I’m new to this beautiful town. Having settled in Great Neck for only a few months, everything here is still fresh and exciting to me. I can’t help but look at Great Neck with rose-tinted spectacles. After all, this is the only town in the entire U.S. whose knowledge of existence came to me from a great novel. F. Scott Fitzgerald’s work is so wide-reaching that when family members heard about my move, my brother-in-law, who is a Shanghai native, immediate exclaimed, “Hey, isn’t your town the famous West Egg in The Great Gatsby?!”
Of course, I did not move here because of a novel. Unsurprisingly, I came for the famous Great Neck Public Schools. My previous home was perfectly fine, a French château–style house my husband and I absolutely adored with a huge designer-landscaped backyard and a wonderful neighborhood in the well-regarded Half Hollow Hills School District. We had every intention to stay for a long time. But when my son came into this world in 2015, all of a sudden, it wasn’t good enough anymore. We wanted something better for him. To me, Great Neck was the obvious choice. Compared to Jericho, Syosset and other top school districts on Long Island, Great Neck has the best overall appeal—an exceptional education system, an active and tightly knit community, a convenient commute, excellent public facilities—all within one physically beautiful location. It has an old-world charm and a rich cultural heritage that Jericho couldn’t dream of in another 20 years. Moreover, one of my best friends moved to Great Neck a few years ago, and we love being close.

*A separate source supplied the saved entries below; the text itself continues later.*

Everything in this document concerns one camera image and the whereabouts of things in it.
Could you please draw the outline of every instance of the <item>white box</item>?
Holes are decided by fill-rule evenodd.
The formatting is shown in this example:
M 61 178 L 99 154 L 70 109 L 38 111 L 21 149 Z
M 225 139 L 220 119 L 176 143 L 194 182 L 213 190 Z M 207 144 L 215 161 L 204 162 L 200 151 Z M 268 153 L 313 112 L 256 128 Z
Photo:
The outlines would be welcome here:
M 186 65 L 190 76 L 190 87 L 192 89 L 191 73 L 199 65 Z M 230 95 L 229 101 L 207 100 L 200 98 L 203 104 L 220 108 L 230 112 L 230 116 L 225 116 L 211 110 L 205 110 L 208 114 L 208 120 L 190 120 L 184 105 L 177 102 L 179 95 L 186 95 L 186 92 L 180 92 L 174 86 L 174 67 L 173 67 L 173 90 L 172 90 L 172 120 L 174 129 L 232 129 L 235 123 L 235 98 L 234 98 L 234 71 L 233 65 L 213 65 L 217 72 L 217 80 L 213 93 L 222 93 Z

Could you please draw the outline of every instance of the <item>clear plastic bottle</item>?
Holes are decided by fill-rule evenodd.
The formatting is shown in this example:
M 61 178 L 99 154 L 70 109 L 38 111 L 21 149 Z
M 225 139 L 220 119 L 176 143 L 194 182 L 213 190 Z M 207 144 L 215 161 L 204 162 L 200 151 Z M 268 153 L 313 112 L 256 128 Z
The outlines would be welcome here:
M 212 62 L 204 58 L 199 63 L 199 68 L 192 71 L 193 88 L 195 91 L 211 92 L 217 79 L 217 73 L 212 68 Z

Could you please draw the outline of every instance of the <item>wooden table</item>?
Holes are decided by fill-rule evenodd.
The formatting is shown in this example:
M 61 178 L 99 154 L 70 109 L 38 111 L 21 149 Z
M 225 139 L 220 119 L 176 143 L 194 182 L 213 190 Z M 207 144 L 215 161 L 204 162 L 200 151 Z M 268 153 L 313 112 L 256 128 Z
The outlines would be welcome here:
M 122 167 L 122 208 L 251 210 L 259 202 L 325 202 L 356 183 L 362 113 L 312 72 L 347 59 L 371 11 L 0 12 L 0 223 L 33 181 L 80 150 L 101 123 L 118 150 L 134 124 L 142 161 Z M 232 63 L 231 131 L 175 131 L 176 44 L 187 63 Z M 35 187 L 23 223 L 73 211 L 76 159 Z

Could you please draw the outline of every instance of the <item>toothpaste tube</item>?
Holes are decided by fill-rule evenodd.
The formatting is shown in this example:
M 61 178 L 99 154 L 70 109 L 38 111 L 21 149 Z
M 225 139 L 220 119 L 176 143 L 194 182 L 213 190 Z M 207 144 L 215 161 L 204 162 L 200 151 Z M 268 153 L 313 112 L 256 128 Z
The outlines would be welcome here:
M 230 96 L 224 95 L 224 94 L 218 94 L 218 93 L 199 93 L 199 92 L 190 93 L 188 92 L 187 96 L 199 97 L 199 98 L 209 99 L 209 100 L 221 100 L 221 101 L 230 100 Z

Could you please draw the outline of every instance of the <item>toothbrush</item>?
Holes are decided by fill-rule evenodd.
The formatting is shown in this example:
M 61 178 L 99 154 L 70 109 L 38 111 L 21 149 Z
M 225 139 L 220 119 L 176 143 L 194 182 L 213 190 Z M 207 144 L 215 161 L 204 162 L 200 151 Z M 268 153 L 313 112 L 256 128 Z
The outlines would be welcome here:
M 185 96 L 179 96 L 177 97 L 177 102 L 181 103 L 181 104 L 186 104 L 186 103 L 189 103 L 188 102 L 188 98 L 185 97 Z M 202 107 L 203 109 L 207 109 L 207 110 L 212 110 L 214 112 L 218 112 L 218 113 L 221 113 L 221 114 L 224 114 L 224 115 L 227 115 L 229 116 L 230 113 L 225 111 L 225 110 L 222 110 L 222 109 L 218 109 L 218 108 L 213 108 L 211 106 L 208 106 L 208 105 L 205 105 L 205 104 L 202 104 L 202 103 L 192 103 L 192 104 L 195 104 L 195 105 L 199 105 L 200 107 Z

Nevertheless, the prestige and attractiveness of Great Neck comes from its public schools foremost. It is largely what puts this town at the top and what holds the real estate values. I’ve known several Stanford schoolmates who came from the Great Neck Public Schools. People I talk to often consider sending their kids to Great Neck Public Schools, the equivalence of securing their bright future. This town’s reputation is unquestionable.
So, imagine my shock and amazement, when I went through a lengthy renovation, preregistered for day care in the Great Neck Community School and finally moved into the area with my 1-year-old son, only to find out little by little from friends and acquaintances that the public schools could be in decline, that certain private interests could lead to some residents going against the public schools’ well-being and that there is going to be a vote on May 16 that could very well decide the fate of the Great Neck Public Schools, for better or for worse.

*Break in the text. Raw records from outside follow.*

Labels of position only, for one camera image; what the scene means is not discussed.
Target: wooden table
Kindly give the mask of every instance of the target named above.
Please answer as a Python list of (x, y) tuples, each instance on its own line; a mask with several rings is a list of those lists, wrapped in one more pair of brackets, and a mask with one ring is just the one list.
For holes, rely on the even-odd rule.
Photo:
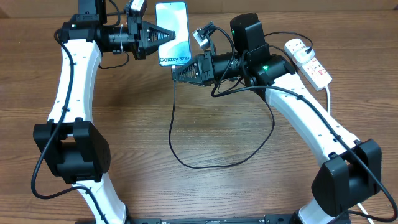
[[(190, 15), (190, 30), (208, 21), (229, 30), (237, 14)], [(332, 115), (362, 140), (382, 147), (382, 180), (398, 199), (398, 13), (273, 12), (259, 14), (264, 32), (292, 30), (309, 36), (331, 73)], [(54, 31), (69, 18), (0, 20), (0, 223), (73, 223), (92, 214), (77, 193), (39, 200), (30, 178), (39, 157), (34, 124), (45, 123), (61, 69)], [(154, 22), (154, 16), (146, 16)], [(218, 52), (230, 51), (214, 34)], [(294, 38), (274, 35), (282, 47)], [(193, 55), (201, 50), (192, 41)], [(105, 54), (103, 66), (124, 61)], [(325, 92), (315, 92), (325, 105)], [(319, 167), (287, 120), (274, 110), (276, 128), (252, 159), (230, 169), (191, 170), (180, 165), (167, 143), (172, 110), (169, 68), (157, 54), (123, 68), (99, 70), (94, 123), (111, 147), (110, 176), (133, 217), (258, 217), (293, 213), (312, 198)], [(172, 141), (180, 158), (194, 166), (240, 161), (271, 129), (270, 115), (252, 93), (212, 98), (211, 88), (177, 85)], [(37, 187), (51, 194), (68, 187), (43, 164)], [(392, 215), (382, 193), (363, 203), (369, 213)], [(356, 223), (366, 222), (354, 217)]]

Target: white cable clip
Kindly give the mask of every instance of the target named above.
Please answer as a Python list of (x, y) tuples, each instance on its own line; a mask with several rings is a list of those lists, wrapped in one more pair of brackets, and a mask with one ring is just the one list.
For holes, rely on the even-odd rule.
[(122, 44), (122, 28), (123, 24), (120, 26), (120, 51), (123, 52), (123, 44)]

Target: robotic arm
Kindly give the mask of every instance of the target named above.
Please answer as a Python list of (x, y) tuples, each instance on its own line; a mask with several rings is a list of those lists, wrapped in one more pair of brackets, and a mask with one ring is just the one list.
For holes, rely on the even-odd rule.
[[(172, 71), (172, 79), (201, 86), (215, 84), (214, 97), (251, 90), (292, 124), (321, 168), (312, 184), (314, 199), (296, 212), (290, 223), (328, 223), (377, 194), (382, 187), (381, 149), (377, 143), (372, 139), (361, 142), (348, 132), (308, 92), (294, 67), (282, 56), (270, 54), (256, 14), (235, 17), (230, 25), (233, 52), (217, 55), (206, 50), (211, 46), (207, 40), (210, 32), (219, 30), (209, 23), (193, 33), (205, 53)], [(238, 76), (246, 88), (215, 94), (221, 81)]]
[[(145, 59), (146, 55), (155, 52), (159, 45), (175, 38), (174, 32), (143, 21), (145, 8), (146, 2), (143, 0), (130, 1), (126, 5), (127, 27), (109, 27), (104, 26), (104, 1), (79, 0), (79, 14), (65, 22), (58, 35), (68, 52), (62, 49), (62, 72), (53, 110), (47, 124), (35, 125), (34, 140), (40, 151), (46, 152), (42, 156), (52, 174), (62, 177), (66, 183), (74, 187), (81, 187), (78, 190), (95, 216), (95, 221), (91, 223), (200, 223), (159, 218), (132, 219), (109, 179), (109, 145), (93, 125), (93, 89), (102, 54), (132, 52), (135, 59)], [(381, 179), (380, 147), (372, 139), (360, 142), (355, 135), (345, 130), (306, 90), (286, 59), (269, 53), (269, 46), (264, 40), (257, 15), (240, 15), (231, 21), (231, 28), (236, 53), (233, 51), (217, 55), (207, 50), (173, 71), (172, 79), (210, 86), (227, 78), (242, 76), (248, 88), (263, 100), (267, 100), (289, 120), (310, 146), (321, 169), (312, 184), (314, 199), (294, 215), (288, 215), (290, 221), (283, 222), (280, 218), (273, 220), (270, 216), (265, 216), (257, 221), (223, 218), (211, 222), (327, 223), (358, 202), (378, 193), (380, 187), (375, 180), (360, 167), (350, 153), (347, 153), (347, 148), (341, 142), (354, 150), (377, 180)], [(204, 37), (213, 32), (212, 24), (196, 31), (194, 36), (203, 49), (211, 45)], [(73, 58), (73, 65), (70, 64), (68, 53)], [(68, 95), (71, 66), (75, 76), (68, 108), (63, 108)], [(278, 88), (287, 89), (295, 95), (286, 94)], [(311, 103), (324, 120), (308, 107), (305, 101)], [(68, 112), (65, 118), (60, 120), (65, 110)], [(337, 134), (331, 133), (325, 121)], [(69, 136), (73, 136), (75, 141), (64, 142)]]
[[(62, 48), (63, 63), (55, 104), (47, 124), (36, 124), (33, 132), (52, 174), (61, 176), (65, 183), (79, 190), (93, 211), (94, 223), (132, 221), (109, 179), (109, 145), (93, 125), (92, 104), (95, 76), (103, 53), (132, 52), (135, 59), (142, 60), (156, 52), (159, 45), (175, 39), (175, 32), (142, 20), (146, 7), (145, 0), (131, 0), (125, 8), (127, 27), (104, 26), (105, 1), (79, 0), (79, 14), (65, 22), (58, 32), (68, 52)], [(68, 99), (71, 66), (74, 76), (68, 112), (60, 121)], [(64, 142), (67, 137), (73, 137), (75, 142)]]

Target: power strip
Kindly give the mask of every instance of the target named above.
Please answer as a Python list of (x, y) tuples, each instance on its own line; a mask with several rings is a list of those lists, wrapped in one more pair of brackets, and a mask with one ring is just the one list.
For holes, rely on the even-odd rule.
[(286, 42), (284, 49), (317, 91), (329, 85), (331, 76), (315, 58), (313, 50), (307, 53), (309, 47), (306, 47), (302, 40), (292, 39)]

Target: phone screen
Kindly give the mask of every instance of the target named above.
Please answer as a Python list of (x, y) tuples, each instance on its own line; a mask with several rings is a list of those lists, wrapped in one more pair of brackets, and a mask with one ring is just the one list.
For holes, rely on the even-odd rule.
[(175, 31), (175, 40), (159, 46), (161, 66), (183, 65), (191, 59), (185, 2), (156, 4), (156, 23), (159, 27)]

As a newcomer, there is a lot that I have yet to learn. But the things I hear and articles I read (“The Case of the Disappearing Great Neck Records,” April 26) already dumbfounded me. I find it unimaginable that any town person would wish the decline of the public schools. I also heard about people voting against the budget to improve the schools because they are not happy with how the budget is managed/allocated. This, at least I can understand. However, the answer is not to take money away from the schools, but to find suitable leaders to manage better, which is what the voting on May 16 is about.
The recent years have seen conflicts caused by diversity intensified on a global scale. Differences in beliefs, cultures, religions and personal interests often lead to much human suffering. Instead of increasingly putting diversity in the spotlight, how about focusing on things common to everyone—the need to ensure the wellness of our children and providing them with a bright future being one of the foremost. There are unprecedented challenges that our next generations will face together as a human race, such as environmental issues. After all, our most heated arguments instantly become irrelevant and insignificant in the face of global catastrophes. To that end, we not only want bright futures for our own offspring, but for as many children as possible. Only good public schools can do that.
On the other hand, if you do not care about the future of the human race, at least care about your real estate value.
Please go out to register and vote in support of public schools on May 16. Let’s get this right.